Attendant anxieusement aux côtés de leurs collègues exactement comme ils l’avaient fait quatre mois plus tôt en espérant recevoir des nouvelles d’un vol soupçonné d’avoir été perdu, les membres du personnel ont confié qu’ils avaient du mal à croire que cela puisse arriver à nouveau.

Puis il y a eu la douleur et les larmes, lorsque les rapports initiaux de la disparition du vol MH17 furent confirmés vers 23h30, heure locale.

Vers minuit, les responsables de la Malaysia Airlines savaient qu’il était peu probable que les 298 passagers et membres d’équipage du vol aient pu survivre à la tragédie.

« Qu’une chose pareille puisse survenir quatre mois à peine après le MH370, alors que notre vie commençait tout juste à reprendre son cours, c’est vraiment très difficile à supporter. »

« Vous ne pouvez imaginer à quel point c’est destructif pour le moral. Personne n’arrive à comprendre qu’on puisse à nouveau se retrouver dans la même situation, on retraverse les mêmes émotions une fois de plus. »

La perte de l’avion, soupçonné d’avoir été abattu alors qu’il survolait une zone de conflit en Ukraine vient asséner un coup terrible à une compagnie aérienne qui tentait tant bien que mal de relever la tête après la disparition mystérieuse d’un autre de ses Boeing 777, le vol MH370, en mars dernier.

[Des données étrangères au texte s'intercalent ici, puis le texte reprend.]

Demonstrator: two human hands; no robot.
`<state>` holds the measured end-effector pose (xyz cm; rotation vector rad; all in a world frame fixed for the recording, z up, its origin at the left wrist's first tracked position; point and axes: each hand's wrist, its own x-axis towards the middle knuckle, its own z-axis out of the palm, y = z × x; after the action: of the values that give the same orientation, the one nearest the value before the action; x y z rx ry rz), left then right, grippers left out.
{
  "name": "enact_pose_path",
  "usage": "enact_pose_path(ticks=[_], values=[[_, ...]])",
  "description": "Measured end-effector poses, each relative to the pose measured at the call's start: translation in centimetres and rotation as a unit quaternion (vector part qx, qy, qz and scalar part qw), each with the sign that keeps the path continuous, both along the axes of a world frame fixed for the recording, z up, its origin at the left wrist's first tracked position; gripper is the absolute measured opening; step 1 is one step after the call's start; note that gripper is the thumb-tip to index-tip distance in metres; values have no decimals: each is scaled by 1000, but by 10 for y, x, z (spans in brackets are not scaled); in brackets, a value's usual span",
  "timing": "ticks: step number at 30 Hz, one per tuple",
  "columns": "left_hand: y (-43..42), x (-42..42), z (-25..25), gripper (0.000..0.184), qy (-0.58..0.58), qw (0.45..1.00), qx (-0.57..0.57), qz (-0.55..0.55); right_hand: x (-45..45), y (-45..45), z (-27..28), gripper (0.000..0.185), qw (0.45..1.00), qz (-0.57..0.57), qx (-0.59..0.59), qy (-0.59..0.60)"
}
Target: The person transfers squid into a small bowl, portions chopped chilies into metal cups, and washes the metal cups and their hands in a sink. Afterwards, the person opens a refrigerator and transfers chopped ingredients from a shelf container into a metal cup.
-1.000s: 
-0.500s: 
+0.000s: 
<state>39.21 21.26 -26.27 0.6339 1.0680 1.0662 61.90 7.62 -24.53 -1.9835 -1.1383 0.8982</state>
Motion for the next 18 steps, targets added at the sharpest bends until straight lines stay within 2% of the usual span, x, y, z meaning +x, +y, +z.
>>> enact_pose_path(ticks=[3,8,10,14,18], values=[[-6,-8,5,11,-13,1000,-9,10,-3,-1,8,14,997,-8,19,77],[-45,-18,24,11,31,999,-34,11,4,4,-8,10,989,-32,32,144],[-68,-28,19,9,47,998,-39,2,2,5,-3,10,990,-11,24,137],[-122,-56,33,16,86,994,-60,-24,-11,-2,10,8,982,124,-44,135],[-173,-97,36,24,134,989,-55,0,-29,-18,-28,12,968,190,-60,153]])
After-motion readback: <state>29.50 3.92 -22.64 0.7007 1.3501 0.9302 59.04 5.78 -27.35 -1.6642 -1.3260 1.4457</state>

La disparition inexpliquée de l’avion dans le ciel du sud-est asiatique fait désormais partie des plus grands mystères de l’histoire de l’aviation.

Les deux tragédies ont coûté la vie à 537 personnes au total, dont 21 hôtesses de l’air et stewards et six pilotes.

 

Soutien au personnel

Alors que le personnel de la compagnie aérienne s’efforce de faire face aux pertes, les dirigeants du Malaysia Airlines System Employees Union (MASEU) informent que certains membres d’équipages se trouvent « en état de choc » et sont trop déprimés pour voler.

« Le principal problème en ce moment tient au traumatisme qu’ont subi une partie des pilotes et des personnels de bord à l’issue des deux incidents successifs », confie à Equal Times Jabbarullah Kadir, secrétaire exécutif du MASEU. « Nos membres ont été assez nombreux à s’adresser au syndicat pour demander des congés sans solde et des congés spéciaux ».

« Par ailleurs, les membres du personnel ont le moral à zéro, ce qui a eu pour effet de les rendre très incertains quant à leur avenir. La direction actuelle de Malaysia Airlines et le MASEU s’efforcent de surmonter l’épreuve. »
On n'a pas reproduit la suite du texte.